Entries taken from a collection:
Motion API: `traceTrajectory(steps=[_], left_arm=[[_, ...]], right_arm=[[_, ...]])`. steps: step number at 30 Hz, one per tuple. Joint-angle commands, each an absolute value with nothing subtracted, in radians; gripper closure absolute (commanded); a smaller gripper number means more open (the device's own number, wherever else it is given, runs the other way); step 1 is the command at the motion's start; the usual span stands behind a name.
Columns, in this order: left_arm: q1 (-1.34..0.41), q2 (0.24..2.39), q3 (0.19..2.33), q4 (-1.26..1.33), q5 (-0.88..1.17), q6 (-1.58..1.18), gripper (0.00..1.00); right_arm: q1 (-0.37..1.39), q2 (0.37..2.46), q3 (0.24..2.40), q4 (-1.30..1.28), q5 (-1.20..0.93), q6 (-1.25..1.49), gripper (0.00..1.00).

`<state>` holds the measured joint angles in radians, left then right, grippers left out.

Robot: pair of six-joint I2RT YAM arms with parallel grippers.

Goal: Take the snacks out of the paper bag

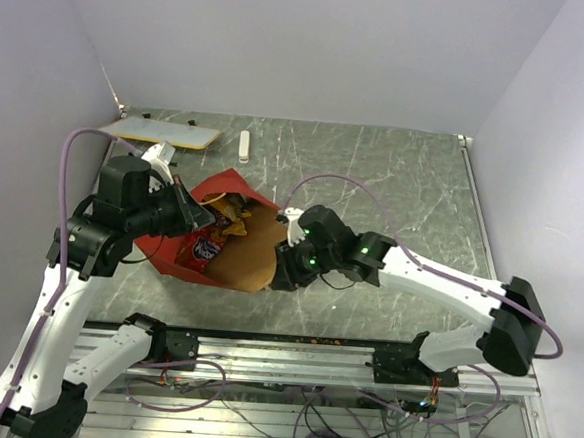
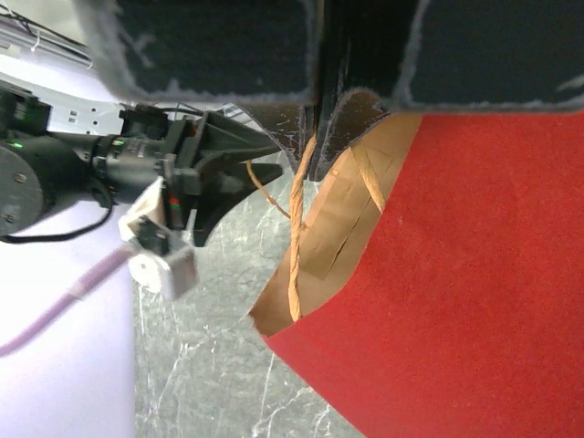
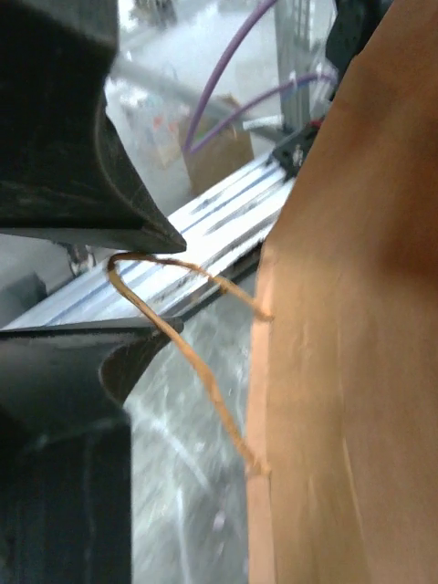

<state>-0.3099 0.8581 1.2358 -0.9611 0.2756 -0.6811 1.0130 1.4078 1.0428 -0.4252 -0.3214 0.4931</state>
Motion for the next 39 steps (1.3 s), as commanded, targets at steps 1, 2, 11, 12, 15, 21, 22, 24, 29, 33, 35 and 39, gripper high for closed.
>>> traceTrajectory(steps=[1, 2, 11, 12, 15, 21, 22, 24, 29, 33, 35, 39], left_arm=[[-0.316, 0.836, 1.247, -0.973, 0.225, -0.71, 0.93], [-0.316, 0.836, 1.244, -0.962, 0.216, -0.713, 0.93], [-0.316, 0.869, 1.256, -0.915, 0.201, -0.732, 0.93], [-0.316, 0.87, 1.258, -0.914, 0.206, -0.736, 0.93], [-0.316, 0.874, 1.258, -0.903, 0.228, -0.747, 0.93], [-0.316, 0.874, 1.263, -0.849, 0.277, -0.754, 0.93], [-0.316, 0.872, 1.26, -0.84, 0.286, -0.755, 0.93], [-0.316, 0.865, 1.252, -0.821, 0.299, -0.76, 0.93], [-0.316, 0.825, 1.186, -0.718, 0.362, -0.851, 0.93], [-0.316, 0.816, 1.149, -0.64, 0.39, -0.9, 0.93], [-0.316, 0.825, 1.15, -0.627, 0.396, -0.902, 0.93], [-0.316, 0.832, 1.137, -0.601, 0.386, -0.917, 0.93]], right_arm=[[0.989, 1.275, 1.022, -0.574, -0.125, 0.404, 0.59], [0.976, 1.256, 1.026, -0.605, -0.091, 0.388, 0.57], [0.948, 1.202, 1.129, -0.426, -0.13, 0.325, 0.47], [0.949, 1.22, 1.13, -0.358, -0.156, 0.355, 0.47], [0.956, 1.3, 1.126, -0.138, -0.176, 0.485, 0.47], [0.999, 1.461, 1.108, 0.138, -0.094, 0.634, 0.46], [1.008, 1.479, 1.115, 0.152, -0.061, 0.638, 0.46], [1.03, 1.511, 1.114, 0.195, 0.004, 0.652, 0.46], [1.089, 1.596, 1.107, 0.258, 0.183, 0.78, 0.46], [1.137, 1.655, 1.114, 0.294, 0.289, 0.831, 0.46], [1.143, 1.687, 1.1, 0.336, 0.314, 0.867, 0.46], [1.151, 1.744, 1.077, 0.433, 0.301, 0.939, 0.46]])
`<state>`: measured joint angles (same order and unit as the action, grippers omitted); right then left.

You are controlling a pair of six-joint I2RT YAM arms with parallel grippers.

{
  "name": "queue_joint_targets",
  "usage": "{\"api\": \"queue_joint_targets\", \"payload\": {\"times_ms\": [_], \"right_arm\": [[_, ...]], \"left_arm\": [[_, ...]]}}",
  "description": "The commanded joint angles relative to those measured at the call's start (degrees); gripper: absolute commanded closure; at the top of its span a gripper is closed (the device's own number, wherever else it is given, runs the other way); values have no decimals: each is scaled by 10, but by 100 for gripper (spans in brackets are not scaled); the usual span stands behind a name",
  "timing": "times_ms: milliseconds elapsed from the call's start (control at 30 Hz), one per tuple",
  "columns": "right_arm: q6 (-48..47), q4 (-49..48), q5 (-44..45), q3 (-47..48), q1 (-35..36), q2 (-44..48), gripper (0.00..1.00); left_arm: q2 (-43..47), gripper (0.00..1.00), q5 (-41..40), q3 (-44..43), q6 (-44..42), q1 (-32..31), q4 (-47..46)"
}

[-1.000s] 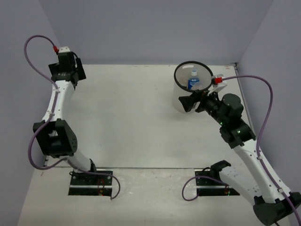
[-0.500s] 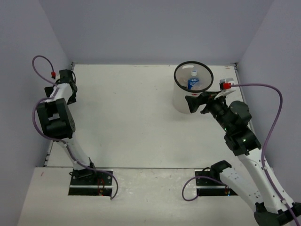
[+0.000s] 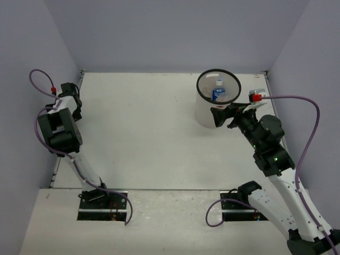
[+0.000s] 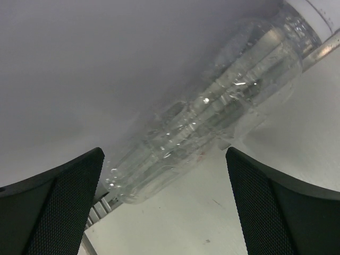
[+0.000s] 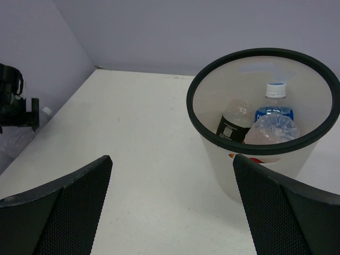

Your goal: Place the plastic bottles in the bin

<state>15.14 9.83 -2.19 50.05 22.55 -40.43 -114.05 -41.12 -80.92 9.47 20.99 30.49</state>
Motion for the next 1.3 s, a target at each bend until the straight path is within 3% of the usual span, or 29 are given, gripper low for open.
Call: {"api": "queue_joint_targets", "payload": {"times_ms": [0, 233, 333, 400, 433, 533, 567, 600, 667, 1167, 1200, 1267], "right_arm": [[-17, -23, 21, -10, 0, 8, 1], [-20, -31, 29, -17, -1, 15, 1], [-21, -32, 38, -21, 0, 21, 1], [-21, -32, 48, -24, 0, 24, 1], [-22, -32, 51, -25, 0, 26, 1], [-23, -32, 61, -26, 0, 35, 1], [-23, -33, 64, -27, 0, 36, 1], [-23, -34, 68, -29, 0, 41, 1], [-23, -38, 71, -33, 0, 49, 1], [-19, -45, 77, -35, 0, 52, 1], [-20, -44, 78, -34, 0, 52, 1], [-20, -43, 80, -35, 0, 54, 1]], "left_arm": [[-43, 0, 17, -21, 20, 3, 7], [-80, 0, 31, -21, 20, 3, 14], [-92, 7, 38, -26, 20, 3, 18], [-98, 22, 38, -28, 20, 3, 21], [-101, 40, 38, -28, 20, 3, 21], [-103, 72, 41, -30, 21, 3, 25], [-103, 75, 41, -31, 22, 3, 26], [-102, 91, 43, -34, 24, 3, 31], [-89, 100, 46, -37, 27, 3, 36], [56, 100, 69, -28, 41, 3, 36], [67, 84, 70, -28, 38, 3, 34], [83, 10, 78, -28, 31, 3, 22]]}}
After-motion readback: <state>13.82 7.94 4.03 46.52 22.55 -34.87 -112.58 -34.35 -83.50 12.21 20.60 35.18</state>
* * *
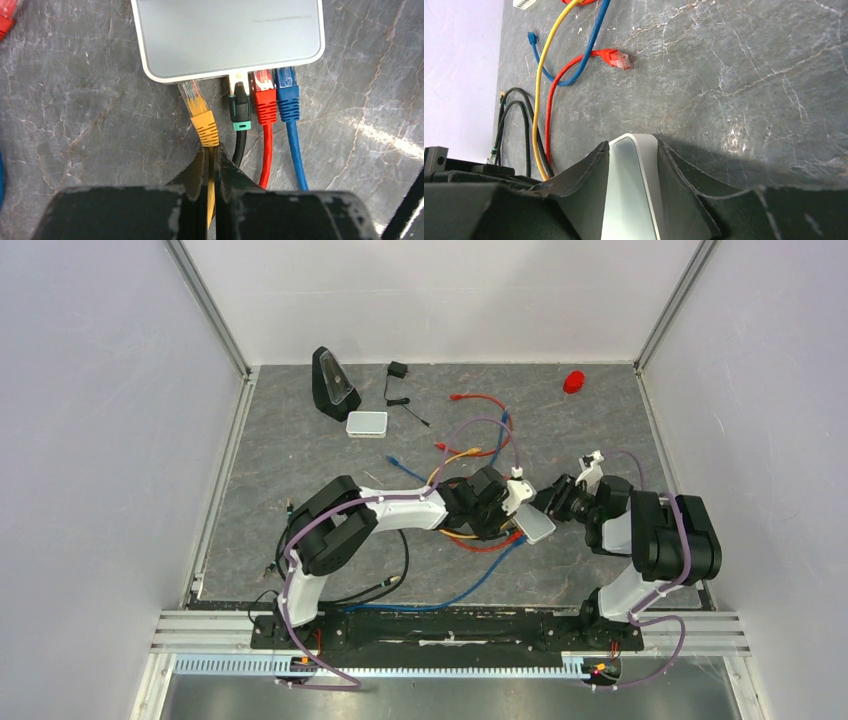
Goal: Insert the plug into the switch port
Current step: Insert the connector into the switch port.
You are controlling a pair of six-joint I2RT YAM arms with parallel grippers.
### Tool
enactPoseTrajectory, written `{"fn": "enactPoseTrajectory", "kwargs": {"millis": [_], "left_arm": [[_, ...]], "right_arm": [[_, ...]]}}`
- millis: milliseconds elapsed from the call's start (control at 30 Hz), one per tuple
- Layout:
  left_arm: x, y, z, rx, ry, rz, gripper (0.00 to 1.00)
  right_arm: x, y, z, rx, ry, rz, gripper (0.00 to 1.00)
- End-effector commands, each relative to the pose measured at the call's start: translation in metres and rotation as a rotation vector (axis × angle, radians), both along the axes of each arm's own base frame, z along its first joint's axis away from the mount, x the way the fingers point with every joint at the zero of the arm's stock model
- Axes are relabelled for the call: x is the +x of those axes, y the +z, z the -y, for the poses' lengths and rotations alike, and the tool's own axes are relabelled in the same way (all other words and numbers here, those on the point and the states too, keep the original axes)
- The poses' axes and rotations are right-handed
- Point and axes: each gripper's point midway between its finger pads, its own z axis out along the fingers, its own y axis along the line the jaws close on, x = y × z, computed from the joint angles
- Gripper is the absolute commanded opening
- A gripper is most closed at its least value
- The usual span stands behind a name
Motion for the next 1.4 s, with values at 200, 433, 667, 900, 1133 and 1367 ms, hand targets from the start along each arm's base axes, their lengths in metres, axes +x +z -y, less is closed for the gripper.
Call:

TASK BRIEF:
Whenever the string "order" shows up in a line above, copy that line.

SOLUTION TO THIS TASK:
Columns, in this order: left_arm: q1 (-1.34..0.41), q2 (0.24..2.39), q3 (0.19..2.33), q4 (-1.26..1.33), q5 (-0.88..1.17), q6 (-1.58..1.18), gripper (0.00..1.00); right_arm: q1 (-0.37..1.39), q2 (0.37..2.46), q3 (0.24..2.40), q4 (-1.30..1.28), q5 (-1.20..0.93), q6 (-1.25..1.49), gripper (0.00..1.00).
`<state>`: measured joint angles (same order and unit as the action, grippers omitted); right then left.

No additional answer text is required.